Stig called Keely McSobel, who was on duty in the room above the Halkin Ironmongery store. “Anything near us?” he asked.

“No, you’re cool, the Scottish quarter’s pretty quiet. But they’re really pouring their people into 3F Plaza. It’s not just troops, either. Some tech types are in the gateway control building.”

“Damn, that’s not good. Can you snoop around inside?”

“That’s the second problem. The city net’s links to CST’s center are being eliminated. I think they’re physically cutting them.”

“Dreaming heavens, are we going to be able to get our calls through?”

“I’m not sure. I managed to get a scrutineer inside CST’s arrays. It can’t send much back without being detected now they’ve cut the bandwidth, but from what I can make out the Institute is setting up censor programs on all the Half Way channels. Any call going out through the link to the Commonwealth unisphere will be examined, same for anything coming in.”

“Bloody hell.” Stig finished his orange juice and pulled out a pure-nicotine cigarette. “Good job, Keely. We’re going to scout around 3F Plaza.”

“Be careful.”

They collected the sandwiches and coffee, and he started to tell Olwen about the Institute’s latest accomplishment as they walked along toward Mantana Avenue, which was the quickest route to 3F Plaza.

“That’s very provocative,” she said carefully. “Especially on top of everything else this city is putting up with.”

“Yeah.” He lit the cigarette. “They’ve already armor-plated the route from the gateway to Highway One, now this. It can only mean one thing.”
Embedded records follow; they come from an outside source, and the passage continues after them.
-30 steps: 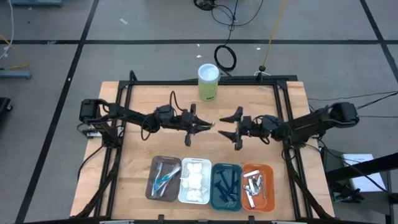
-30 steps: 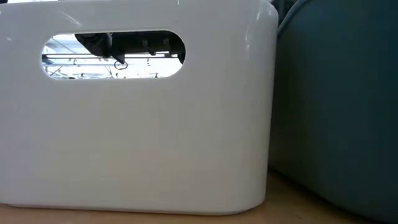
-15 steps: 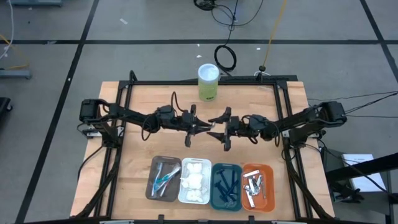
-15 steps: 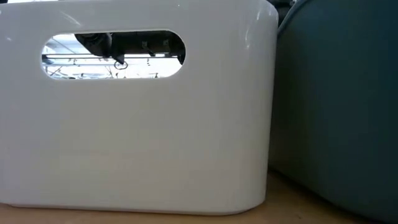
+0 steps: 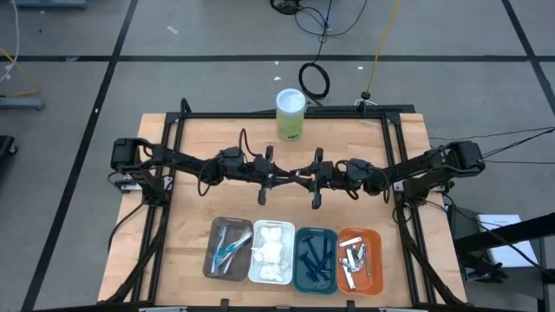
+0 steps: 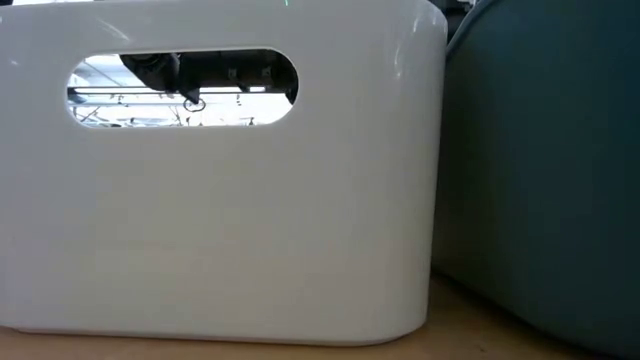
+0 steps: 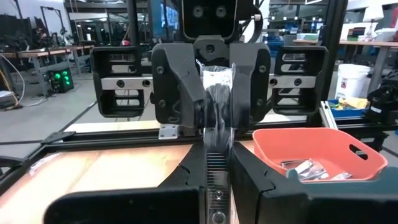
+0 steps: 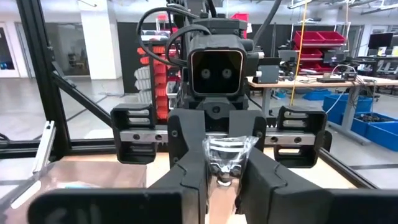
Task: Pick & Place Travel size toiletries
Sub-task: Put the silver nail cutter into the orange bin
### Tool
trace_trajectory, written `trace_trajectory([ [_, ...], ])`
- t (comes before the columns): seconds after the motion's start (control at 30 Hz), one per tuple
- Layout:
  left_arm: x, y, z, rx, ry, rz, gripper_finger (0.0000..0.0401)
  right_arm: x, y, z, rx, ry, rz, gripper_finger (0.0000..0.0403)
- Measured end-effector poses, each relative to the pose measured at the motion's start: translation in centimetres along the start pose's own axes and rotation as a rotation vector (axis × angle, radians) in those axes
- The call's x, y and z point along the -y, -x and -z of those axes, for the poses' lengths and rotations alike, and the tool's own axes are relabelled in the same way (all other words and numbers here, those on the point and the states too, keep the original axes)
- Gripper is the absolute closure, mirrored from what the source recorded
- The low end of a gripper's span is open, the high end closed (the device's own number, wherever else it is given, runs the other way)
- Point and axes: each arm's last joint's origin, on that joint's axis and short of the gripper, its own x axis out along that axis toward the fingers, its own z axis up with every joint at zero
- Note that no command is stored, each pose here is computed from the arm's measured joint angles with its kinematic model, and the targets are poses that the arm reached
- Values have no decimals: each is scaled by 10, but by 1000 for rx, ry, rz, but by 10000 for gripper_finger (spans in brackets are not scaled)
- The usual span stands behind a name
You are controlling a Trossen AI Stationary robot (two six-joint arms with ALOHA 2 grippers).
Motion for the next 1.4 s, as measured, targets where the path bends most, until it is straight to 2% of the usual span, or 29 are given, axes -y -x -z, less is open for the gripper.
trace_trajectory([
  [0.13,-1,0,1,-5,6,-49,373,4,0,2,-26,-3,12,353],
  [0.2,-1,0,0,-16,50,-115,353,7,0,3,-38,-14,23,353],
  [0.3,2,-1,-8,-94,85,-211,296,11,3,0,-69,-12,35,353],
  [0.43,8,-4,-33,-222,32,-308,205,12,14,-10,-129,-9,20,353],
  [0.5,12,0,-45,-288,-3,-306,166,11,21,-18,-145,-18,5,353],
  [0.6,15,8,-69,-272,-54,-306,122,3,36,-30,-192,-69,-97,353],
  [0.7,9,19,-80,-278,-85,-385,97,-11,55,-42,-252,-193,-266,353],
  [0.83,-7,28,-76,-339,-64,-466,86,-38,80,-51,-357,-368,-487,353],
  [0.97,-22,33,-67,-393,14,-526,92,-69,105,-49,-524,-447,-602,353],
  [1.03,-27,36,-61,-432,52,-548,98,-82,115,-44,-613,-488,-573,353],
  [1.23,-30,34,-57,-432,95,-564,114,-111,137,-24,-824,-571,-432,353],
  [1.4,-27,32,-56,-430,107,-557,120,-125,146,-8,-939,-591,-333,352],
])
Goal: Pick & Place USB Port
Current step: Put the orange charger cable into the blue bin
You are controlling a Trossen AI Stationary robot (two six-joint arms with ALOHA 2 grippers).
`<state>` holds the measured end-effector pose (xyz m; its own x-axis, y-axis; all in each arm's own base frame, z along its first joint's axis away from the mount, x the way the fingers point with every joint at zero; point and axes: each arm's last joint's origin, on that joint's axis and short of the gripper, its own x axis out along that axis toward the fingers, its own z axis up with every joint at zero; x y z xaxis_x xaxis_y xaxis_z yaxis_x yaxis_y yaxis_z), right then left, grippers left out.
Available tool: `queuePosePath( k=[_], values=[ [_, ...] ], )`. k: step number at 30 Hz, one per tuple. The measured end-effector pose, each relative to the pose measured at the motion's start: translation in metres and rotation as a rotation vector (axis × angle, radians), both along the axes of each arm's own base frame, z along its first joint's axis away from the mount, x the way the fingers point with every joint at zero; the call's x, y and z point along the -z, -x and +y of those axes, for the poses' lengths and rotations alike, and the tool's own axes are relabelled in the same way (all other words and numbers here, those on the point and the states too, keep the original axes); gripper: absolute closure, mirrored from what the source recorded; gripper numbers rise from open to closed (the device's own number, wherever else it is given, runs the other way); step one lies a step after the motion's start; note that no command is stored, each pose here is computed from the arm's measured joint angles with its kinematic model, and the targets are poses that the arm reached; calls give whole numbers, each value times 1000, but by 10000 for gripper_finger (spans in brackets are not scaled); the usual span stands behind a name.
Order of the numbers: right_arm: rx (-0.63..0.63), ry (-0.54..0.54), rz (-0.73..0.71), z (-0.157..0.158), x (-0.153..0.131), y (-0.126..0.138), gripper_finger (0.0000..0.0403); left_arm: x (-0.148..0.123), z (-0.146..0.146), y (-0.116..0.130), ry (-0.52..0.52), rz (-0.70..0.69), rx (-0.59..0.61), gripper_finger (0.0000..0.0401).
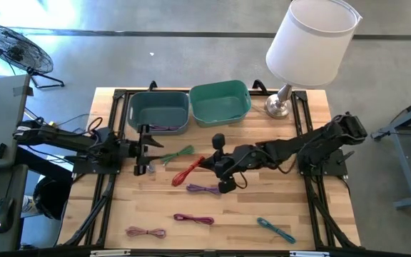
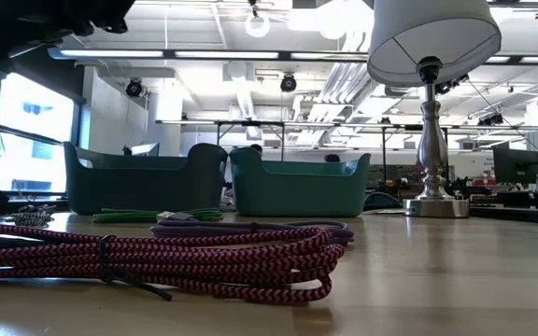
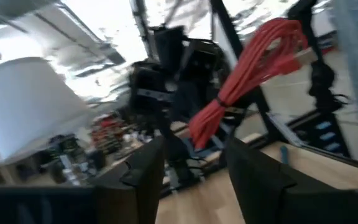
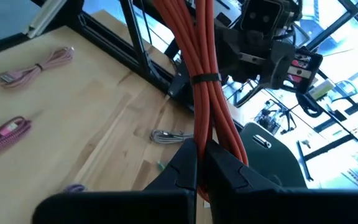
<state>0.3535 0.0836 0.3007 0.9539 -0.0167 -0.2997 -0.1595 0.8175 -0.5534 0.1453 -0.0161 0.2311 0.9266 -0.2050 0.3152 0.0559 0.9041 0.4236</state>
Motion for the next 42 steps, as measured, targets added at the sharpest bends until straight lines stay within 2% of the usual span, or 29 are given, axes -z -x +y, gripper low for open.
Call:
queuePosePath(
  k=[11,17,20,28,35,42],
  values=[
    [8,23,2,-10,2,-44,400,-7,-5,-31,11,54,95,229],
    [16,37,-2,-11,0,-50,400,-12,-9,-41,-11,63,217,229],
    [19,35,-8,-12,-2,-51,401,-11,-10,-44,-18,70,241,229],
    [13,-8,-3,-21,-1,-52,401,-11,-10,-45,-20,71,223,227],
    [4,-39,-15,-25,1,-56,401,-11,-7,-46,-2,68,116,226],
    [9,-47,-1,-30,9,-61,401,-11,-7,-46,-9,58,100,226]
  ],
)
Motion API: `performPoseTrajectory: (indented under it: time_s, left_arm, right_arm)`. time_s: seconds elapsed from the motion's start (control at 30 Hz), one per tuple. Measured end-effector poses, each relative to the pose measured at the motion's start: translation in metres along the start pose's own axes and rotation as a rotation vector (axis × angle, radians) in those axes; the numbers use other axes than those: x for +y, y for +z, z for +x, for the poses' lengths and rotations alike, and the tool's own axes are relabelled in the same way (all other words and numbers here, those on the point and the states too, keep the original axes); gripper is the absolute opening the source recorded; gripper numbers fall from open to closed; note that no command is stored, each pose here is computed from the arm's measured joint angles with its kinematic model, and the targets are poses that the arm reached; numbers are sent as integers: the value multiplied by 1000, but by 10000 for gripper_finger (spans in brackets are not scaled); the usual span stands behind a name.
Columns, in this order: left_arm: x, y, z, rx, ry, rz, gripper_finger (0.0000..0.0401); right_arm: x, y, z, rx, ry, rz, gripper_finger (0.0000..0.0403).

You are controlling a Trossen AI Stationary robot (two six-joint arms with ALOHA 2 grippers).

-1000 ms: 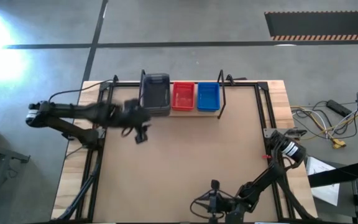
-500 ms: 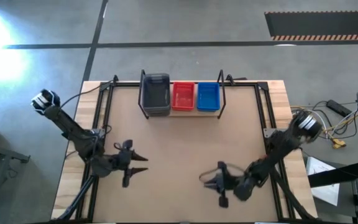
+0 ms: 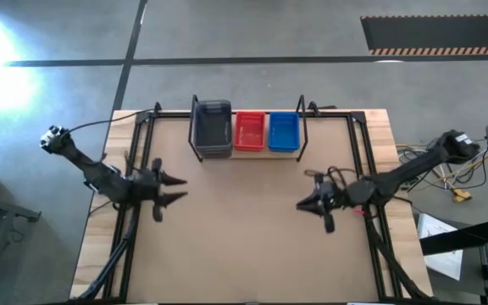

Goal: Stack baskets on shelf by color
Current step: Return to Home Position

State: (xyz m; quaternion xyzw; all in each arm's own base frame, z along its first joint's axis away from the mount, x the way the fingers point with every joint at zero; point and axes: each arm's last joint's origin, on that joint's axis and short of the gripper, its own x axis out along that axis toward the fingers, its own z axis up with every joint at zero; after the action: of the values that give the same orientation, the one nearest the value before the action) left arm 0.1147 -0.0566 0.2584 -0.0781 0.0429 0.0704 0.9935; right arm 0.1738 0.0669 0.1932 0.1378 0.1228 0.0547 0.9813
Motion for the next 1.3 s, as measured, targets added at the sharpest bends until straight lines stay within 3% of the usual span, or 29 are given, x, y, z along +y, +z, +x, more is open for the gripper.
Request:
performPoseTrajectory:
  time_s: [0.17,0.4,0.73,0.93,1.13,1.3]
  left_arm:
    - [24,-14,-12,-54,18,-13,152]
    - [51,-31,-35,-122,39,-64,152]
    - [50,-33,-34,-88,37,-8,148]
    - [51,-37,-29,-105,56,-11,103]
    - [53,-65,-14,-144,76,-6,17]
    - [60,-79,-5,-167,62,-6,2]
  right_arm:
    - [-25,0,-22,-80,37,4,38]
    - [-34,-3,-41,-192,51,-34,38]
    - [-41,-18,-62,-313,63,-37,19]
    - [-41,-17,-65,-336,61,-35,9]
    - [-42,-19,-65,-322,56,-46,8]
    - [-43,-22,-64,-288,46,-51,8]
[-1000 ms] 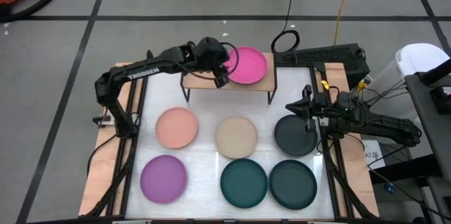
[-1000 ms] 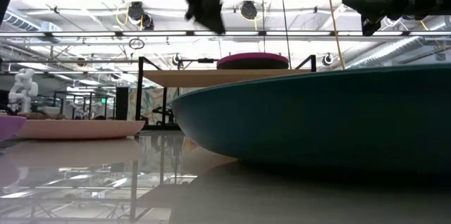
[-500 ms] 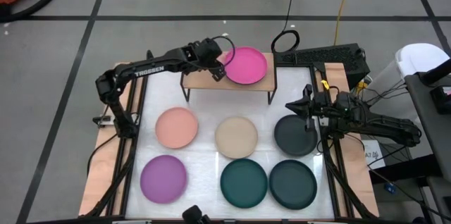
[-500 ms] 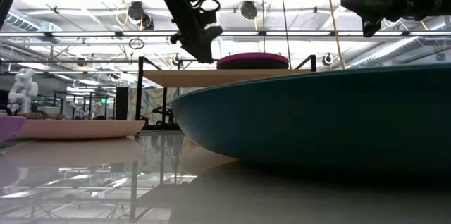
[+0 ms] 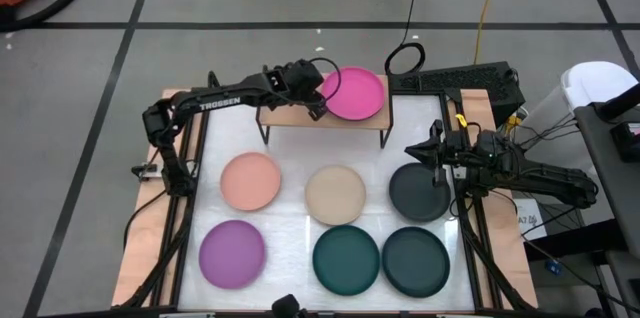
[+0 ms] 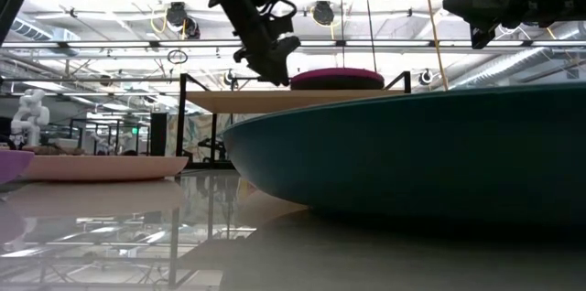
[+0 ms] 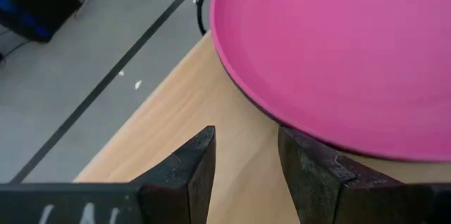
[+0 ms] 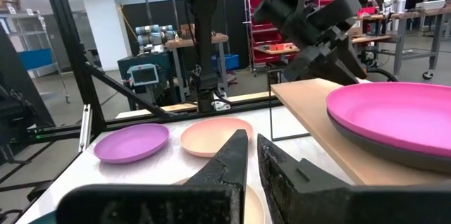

“The Starflyer’s coming,” she said it with a knowing gleam in her eyes. It was the moment every Guardian dreamed of. The showdown with their enemy. The planet’s revenge.

“Yeah.”

They were very visible going down Mantana Avenue, the broad thoroughfare that linked First Foot Fall Plaza with the main government district. With a little uncharacteristic flourish of ambition, city planners had laid out a three-lane road as a transport centerpiece between the biggest commercial market and storage zone in the city and the civil servants who sought to regulate it. Then a wealthy Russian émigré had gifted the city with a thousand saplings of newly sequenced GM maple fur poplars. The trees were all planted along Mantana, growing fifty meters tall, with leaves that resembled woolly magenta catkins. For nearly a century the arboreal avenue had been one of the city’s grandest sights, with the thick tall trees screening the road from the pavement.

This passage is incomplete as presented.